Labour is not alone in considering a financial transaction tax. European Union lawmakers are mulling a levy on share trades, and U.S. Senator Bernie Sanders has said a tax on various transactions could fund college education.
Britain already imposes a tax on stock transactions, set at 0.5 percent on purchases of U.K.-issued shares. This generated more than 3.5 billion pounds in 2017-18. Should it win power, Labour would extend that levy to help minimize short-term trading.
Financial services generated £75 billion in British tax in 2017-18, amounting to more than 10 percent of U.K. tax receipts, according to the City of London Corp. Its policy chief, Catherine McGuinness, warned earlier this year that a financial transaction tax could drive business away.

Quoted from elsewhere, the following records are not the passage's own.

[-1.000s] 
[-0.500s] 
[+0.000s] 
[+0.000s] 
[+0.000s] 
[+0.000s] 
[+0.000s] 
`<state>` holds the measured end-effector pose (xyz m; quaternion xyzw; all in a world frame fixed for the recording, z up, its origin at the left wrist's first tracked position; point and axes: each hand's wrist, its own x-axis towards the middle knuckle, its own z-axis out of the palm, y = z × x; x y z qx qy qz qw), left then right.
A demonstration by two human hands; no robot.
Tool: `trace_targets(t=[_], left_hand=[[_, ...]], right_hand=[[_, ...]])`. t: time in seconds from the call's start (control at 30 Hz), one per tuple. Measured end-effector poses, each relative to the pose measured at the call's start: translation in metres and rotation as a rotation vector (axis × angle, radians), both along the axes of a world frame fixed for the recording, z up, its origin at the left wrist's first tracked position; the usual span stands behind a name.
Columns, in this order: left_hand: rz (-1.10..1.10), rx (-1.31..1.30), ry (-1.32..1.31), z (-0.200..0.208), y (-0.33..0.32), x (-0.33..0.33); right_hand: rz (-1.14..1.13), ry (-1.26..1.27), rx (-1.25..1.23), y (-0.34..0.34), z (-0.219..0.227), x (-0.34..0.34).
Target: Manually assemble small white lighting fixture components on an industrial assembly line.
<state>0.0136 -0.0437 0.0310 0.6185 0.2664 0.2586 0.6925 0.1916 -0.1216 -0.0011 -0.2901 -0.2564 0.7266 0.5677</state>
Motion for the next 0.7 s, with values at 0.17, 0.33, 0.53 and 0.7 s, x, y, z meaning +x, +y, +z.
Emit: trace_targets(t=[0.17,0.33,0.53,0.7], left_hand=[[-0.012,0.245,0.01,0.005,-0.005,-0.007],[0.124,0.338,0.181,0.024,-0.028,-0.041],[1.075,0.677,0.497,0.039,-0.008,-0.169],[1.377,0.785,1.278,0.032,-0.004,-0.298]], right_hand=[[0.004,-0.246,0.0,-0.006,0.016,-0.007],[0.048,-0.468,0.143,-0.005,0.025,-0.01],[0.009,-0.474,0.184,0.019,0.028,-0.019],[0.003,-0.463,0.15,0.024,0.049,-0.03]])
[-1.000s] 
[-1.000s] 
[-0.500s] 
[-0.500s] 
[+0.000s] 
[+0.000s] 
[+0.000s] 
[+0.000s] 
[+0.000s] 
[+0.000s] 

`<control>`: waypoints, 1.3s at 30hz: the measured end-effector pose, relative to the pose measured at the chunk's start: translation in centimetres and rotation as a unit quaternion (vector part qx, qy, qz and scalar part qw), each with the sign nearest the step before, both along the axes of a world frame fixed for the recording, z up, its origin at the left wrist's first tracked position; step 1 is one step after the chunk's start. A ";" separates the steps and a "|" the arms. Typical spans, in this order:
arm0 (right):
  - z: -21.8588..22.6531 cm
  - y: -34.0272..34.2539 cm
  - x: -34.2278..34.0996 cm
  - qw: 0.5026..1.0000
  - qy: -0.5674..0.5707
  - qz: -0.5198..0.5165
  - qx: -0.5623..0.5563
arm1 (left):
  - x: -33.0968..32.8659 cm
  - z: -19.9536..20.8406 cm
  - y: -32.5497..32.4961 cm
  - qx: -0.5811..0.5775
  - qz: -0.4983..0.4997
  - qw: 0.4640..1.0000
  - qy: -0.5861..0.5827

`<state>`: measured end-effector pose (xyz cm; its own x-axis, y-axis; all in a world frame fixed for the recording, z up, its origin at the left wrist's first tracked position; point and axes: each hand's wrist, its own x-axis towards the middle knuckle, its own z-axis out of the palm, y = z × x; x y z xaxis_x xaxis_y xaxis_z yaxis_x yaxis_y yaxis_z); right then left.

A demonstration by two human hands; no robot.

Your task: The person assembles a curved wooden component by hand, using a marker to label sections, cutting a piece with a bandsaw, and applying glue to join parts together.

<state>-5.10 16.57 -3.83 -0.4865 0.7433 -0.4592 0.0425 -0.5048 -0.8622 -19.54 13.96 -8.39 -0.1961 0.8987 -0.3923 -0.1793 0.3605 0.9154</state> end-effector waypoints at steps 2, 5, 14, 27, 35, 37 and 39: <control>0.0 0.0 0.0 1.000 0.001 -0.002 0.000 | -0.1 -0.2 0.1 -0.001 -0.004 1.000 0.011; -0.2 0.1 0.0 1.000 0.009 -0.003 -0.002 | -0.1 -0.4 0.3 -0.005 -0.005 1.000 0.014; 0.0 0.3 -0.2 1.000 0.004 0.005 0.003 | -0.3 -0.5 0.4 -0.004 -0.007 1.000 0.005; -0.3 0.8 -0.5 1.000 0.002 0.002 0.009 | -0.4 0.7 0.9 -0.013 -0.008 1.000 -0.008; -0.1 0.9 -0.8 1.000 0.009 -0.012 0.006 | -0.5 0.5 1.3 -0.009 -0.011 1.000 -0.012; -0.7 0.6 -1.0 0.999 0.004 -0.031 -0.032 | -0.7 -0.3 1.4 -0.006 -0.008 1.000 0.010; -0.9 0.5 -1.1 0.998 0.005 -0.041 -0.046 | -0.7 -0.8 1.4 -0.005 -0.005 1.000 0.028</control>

Although the rest of the world views the election as a plebiscite on Brexit, health care is the most important issue on voters’ minds, according to the polling service Ipsos MORI. As threats grow to the National Health Service’s mission, staffing levels, nonprofit ethos and the $200 billion annual budget, major parties are pledging fealty to the 71-year-old program.
Corbyn has offered to add £26 billion ($34 billion) in health spending. He has proposed ambitious goals aimed at improving Britons’ well-being and social supports, including heftier mental health services, child care and maternity leave. He has also proposed the creation of a state-funded pharmaceutical company aimed at improved drug affordability.
Johnson is touting the Conservative Party’s planned £20.5 billion investment in the health service over the next five years, along with a promise of 40 “new” hospitals — which turns out to mainly involve renovations. He said he would postpone a planned cut in business taxes in part to fund priorities such as the NHS.
Two-thirds of the U.K. public think Johnson’s government is handling the NHS badly, according to polling by YouGov, and Labour repeatedly returns to the subject.
Labour is offering plenty of things that will look attractive to plenty of people. Whether they decide to vote for it will depend on whether those people look at Corbyn and see a prime minister who could plausibly do any of these things. And there, polls have him struggling. After the first head-to-head debate with Johnson, only 29 percent said Corbyn came over as the more prime ministerial of the pair.
The manifesto doesn’t lumber Corbyn with the problem of trying to sell something he doesn’t believe in, which has made him look uncomfortable in the past, particularly on Brexit. It also is a reminder that he is a party leader quite outside the British political consensus of the past three decades. But its domestic focus takes the spotlight off areas where he is most radical, especially on foreign affairs, where his historic views are hostile to the U.S. and to NATO.
It is also worth remembering that Corbyn’s path to power doesn’t necessarily go via gaining seats in Parliament. If he can simply hold all the seats Labour currently has, and the Liberal Democrats and Scottish National Party can take some off the Conservatives, it will become very hard for Johnson to stay in office. So the question is whether this package can keep existing Labour voters on board.